Olympic Fashion Blog

Olympic fashion blog
By Ruth Nemzoff, Ph.D., Author of Don't Bite Your Tongue and Don't Roll Your Eyes and Ellen Offner, Principal, Offner Consulting, LLC, Health Care Strategy and Program Development

A picture is worth more than a thousand words. And what a picture the Olympics provided of the diversity of human beauty! A panoply of ethnicity, race, gender, but not age. Let's not quibble though, The Olympics were meant to be a celebration of youth, not of aging. Why denigrate it for not doing everything, when it has done so much? The Olympics have extended the notion of athletic prowess from the original Greek homage to male youth to include women. Fifty years ago few believed women had the capacity to excel at sports.Theories abounded on the dangers to our reproductive organs from too much motion (remember half-court basketball for women, too much exertion to run back and forth on the full playing field?). Football took most of the athletic budget and women's sports raised money from bake sales. We have indeed come a long way not just nationally but internationally. Even women from countries with the most restrictive dress codes and gender segregation were at the games.

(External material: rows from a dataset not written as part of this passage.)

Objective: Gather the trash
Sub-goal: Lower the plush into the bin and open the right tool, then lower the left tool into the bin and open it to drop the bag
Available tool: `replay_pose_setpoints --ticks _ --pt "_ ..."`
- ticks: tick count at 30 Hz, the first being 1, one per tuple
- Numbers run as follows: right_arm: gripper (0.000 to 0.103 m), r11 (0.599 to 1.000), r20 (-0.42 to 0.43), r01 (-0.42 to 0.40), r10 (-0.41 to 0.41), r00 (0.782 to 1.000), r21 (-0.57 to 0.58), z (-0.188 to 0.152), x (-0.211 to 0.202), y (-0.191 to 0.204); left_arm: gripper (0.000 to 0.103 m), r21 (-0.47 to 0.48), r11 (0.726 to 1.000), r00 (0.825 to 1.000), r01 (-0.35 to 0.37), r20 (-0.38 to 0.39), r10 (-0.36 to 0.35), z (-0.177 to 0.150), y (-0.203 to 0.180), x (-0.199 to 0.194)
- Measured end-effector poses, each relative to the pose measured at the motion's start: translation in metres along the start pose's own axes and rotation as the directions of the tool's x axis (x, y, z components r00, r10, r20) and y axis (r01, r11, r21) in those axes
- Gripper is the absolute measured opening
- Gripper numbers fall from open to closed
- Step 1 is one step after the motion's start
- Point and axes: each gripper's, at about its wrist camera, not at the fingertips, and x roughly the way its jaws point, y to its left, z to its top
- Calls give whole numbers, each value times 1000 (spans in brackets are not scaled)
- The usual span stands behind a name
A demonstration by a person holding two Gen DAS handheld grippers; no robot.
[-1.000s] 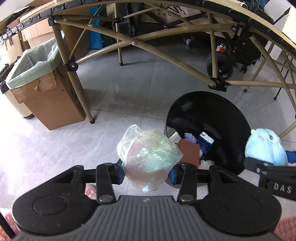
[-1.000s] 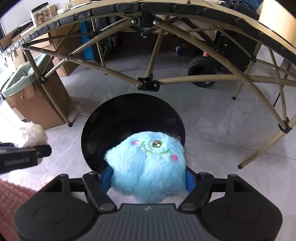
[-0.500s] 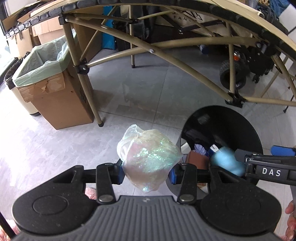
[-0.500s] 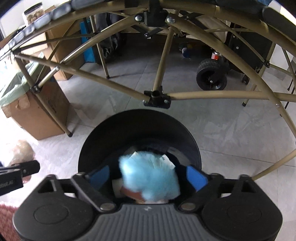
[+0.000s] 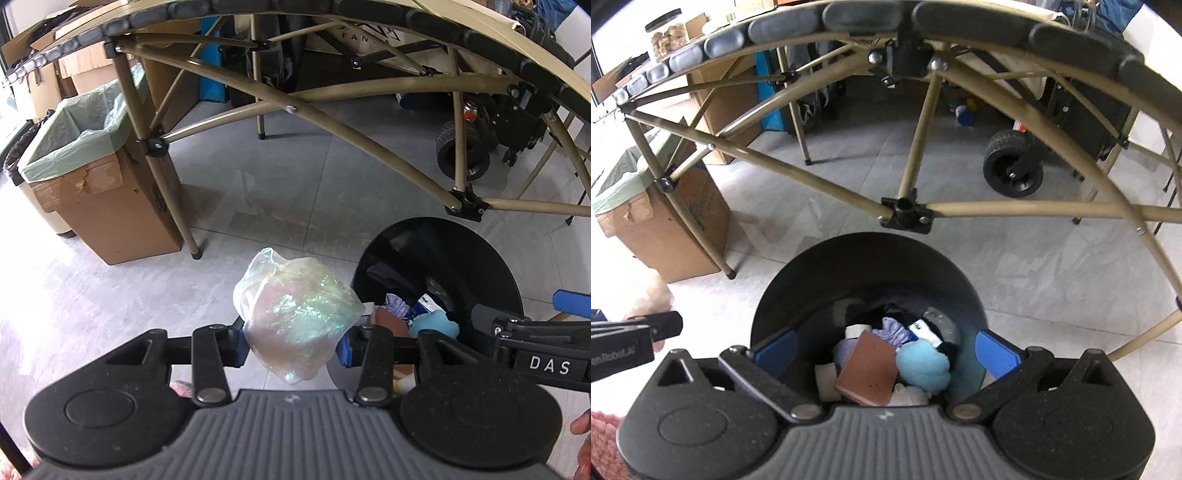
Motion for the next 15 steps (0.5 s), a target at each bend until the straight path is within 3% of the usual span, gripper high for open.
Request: replay_pose_setpoints --ticks 15 --pt "103 975 9 136 -139 990 178 -9 -28 -77 44 109 991 997 81 4 -82 16 -78 11"
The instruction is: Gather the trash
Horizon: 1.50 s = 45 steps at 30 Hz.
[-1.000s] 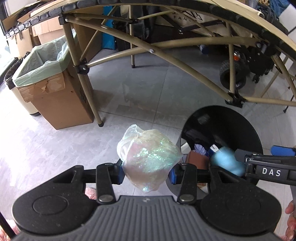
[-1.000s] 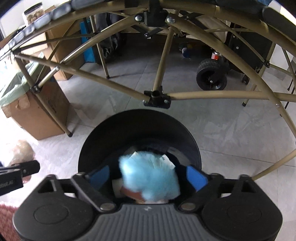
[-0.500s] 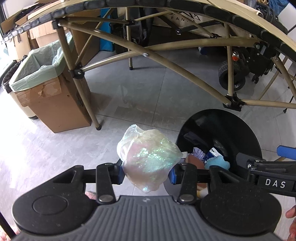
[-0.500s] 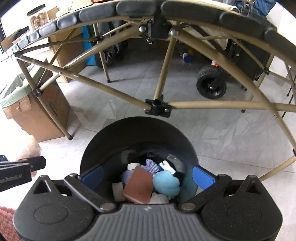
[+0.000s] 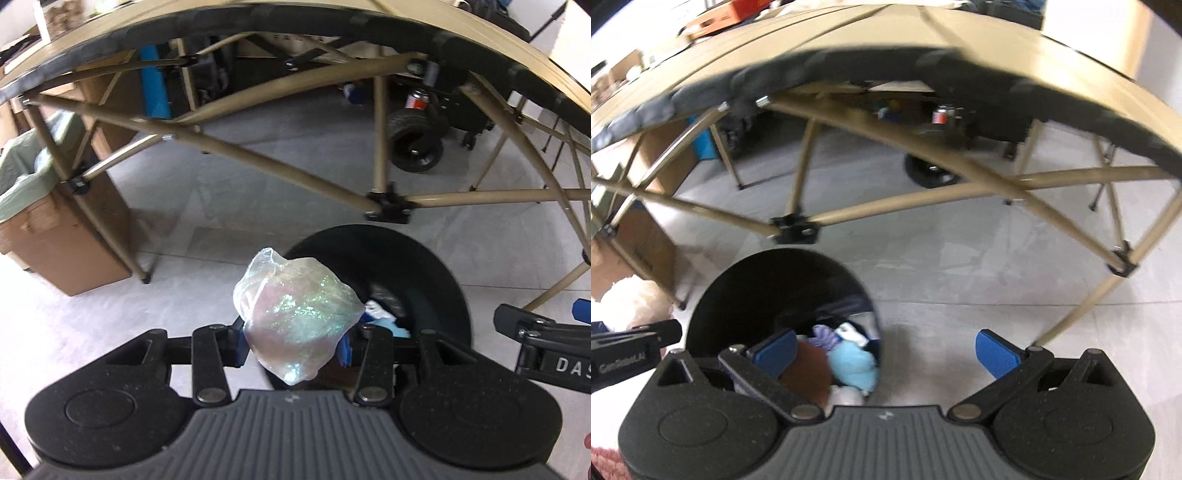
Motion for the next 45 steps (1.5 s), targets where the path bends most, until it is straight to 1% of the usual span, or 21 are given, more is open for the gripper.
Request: replay_pose_setpoints --ticks 4,8,12,16,17,19,20,21,22,23,24,31,37,41,45 --pt "103 998 6 28 -28 1000 53 -2 -4 -26 44 33 999 1000 15 -10 -14 3 -24 8" --pt "103 994 6 46 -47 999 101 -4 -7 -45 44 68 997 999 20 -30 -18 0 -44 18" --pt "103 990 1 40 -41 999 135 -6 -5 -50 44 92 995 998 29 -54 -24 -5 -57 26" --pt "103 991 3 32 -32 999 134 -6 -6 -47 44 105 994 999 22 -48 -17 -8 -60 27" --pt "103 991 4 29 -30 1000 133 -6 -6 -47 46 107 994 999 19 -46 -14 -8 -60 27" --pt "103 990 7 28 -29 1000 135 -6 -7 -47 52 105 994 999 13 -42 -8 -8 -58 26" --pt "103 990 8 28 -29 1000 137 -6 -7 -46 63 105 994 999 14 -44 -9 -8 -58 26" --pt "103 990 8 28 -30 1000 139 -6 -7 -47 77 103 995 999 13 -46 -8 -7 -57 27" --pt "103 990 9 28 -29 1000 140 -5 -7 -46 84 99 995 999 14 -47 -9 -7 -56 27" --pt "103 990 9 27 -29 1000 140 -5 -8 -46 96 91 996 999 15 -47 -11 -7 -54 27" --pt "103 990 8 26 -28 1000 139 -5 -7 -46 103 85 996 999 16 -44 -12 -7 -53 26" --pt "103 991 6 17 -18 1000 134 -4 -6 -42 103 82 997 999 -4 -46 8 -5 -46 26" --pt "103 992 15 1 -3 1000 125 -4 -8 -38 103 81 997 1000 -6 -18 7 -6 -44 18" --pt "103 992 30 -24 21 999 127 -6 -15 -36 103 66 998 1000 4 25 -6 -9 -38 3" --pt "103 992 78 -53 44 996 113 -11 -38 -31 103 64 998 994 4 108 -11 -17 -29 -29"
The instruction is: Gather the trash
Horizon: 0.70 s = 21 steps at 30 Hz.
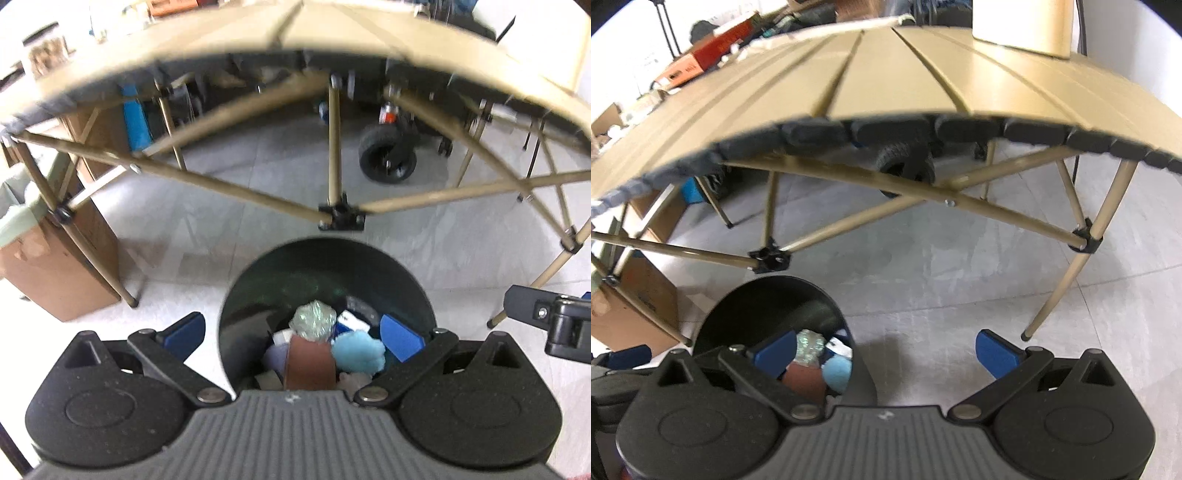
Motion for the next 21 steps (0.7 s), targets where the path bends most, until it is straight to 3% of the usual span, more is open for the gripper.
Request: replay_pose_setpoints --ticks 5,11,17,21 --pt "103 997 88 -61 64 994 -36 -10 -48 12 103 -4 1000 996 5 93 -4 -2 11 -53" --pt "103 981 169 -168 183 968 -100 -36 -126 25 103 22 1000 977 19 212 -23 -17 29 -136" --pt "103 967 270 -190 231 935 -168 -69 -209 37 103 76 996 958 39 279 -59 -46 39 -205" --pt "103 971 290 -163 210 934 -177 -90 -250 39 103 91 993 954 76 283 -99 -68 47 -237"
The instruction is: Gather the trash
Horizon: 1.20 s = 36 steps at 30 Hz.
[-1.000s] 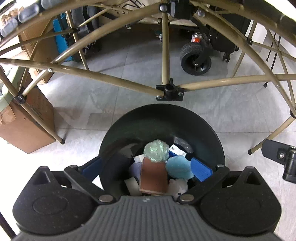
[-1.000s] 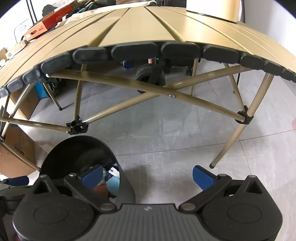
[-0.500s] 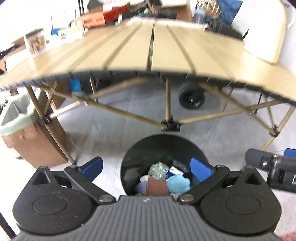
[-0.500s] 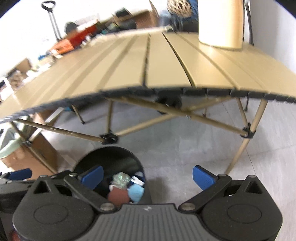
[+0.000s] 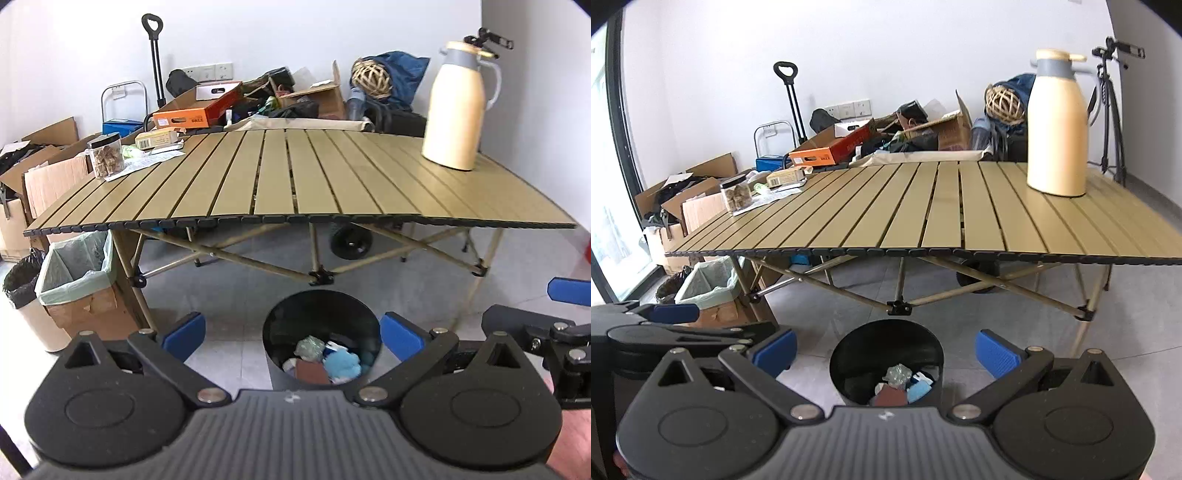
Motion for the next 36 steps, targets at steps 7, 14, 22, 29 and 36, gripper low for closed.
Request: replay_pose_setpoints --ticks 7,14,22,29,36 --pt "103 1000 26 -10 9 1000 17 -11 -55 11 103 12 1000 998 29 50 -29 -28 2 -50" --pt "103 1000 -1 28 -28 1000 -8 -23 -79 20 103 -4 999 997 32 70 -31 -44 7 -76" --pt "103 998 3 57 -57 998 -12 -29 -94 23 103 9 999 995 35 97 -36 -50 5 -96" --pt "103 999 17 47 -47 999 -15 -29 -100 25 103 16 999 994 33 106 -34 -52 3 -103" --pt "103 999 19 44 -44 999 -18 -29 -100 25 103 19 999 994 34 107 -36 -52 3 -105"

How exciting and inspiring to see Olympic Silver medalist Nia Ali holding her 15 month old toddler!

We can reproduce and run, jump and tumble!!!

The gifted and eloquent American fencer, an African-American Muslim Ibtihaj Muhammad, from New Jersey, has impressed the world with her poise, beauty, skill, and yes, modest attire She left the Rio Olympics with a bronze sabre team medal Beautiful in her hijab. "As a global community, we have to work harder to change our current situation. It is an unhealthy one." We can accommodate many definitions of modesty AND be active.

At the Olympics we saw a range -- of hair texture and a rainbow color. Chemically produced and natural blonde stood on the winners' podium next to black, brown, curly, straight -- even red dreadlocks. It turns out blondes don't have more fun. As for hairdos, basic was the mode. Ponytails, pullbacks, or short, no fuss no muss styles crowned these super athletes. All business no time for flounce. Despite the utilitarian do's, many of the women at the Olympics looked absolutely beautiful.The Olympics were a startling display of the diversity of human beauty and of the many ways we can use our bodies. Whether you approve of it or not, the fact that so many female Olympians model is a sign of a more expansive view of female beauty; the anorexic Twiggy is no longer the only ideal. Neither our bodies nor ourselves need to be confined. We have multiple roles and multiple ways to shine.

Watching the Olympics, we finally see who looks good in spandex. Surprisingly, it's a great variety of us -- petite and tiny, squat and muscular, tall and thin, lean and buff. The variety of bodies, even in the same sport, was stunning, but all looked great.

These women were alive, they were powerful, they had energy and all this added up to many types of beauty. The clincher though was their smiles. Maybe our mothers were right. Inner beauty does shine through or as Little Orphan Annie put it, "You are never fully dressed without a smile."

The message for all of us is: Spend time on those beauty routines that enhance your own energy and strength and the power will come. Focus on the core, that is the core you. Rather than external accoutrements. It just might free up some time and money and some parts of you lying fallow.

The Olympics is meant to be an ideal, a goal to reach and universally that goal is one of expansion and inclusion. We see a picture of what an ideal human order would look like. Not always perfect, but always moving forward, expanding choice and opportunity and our vision of who is acceptable.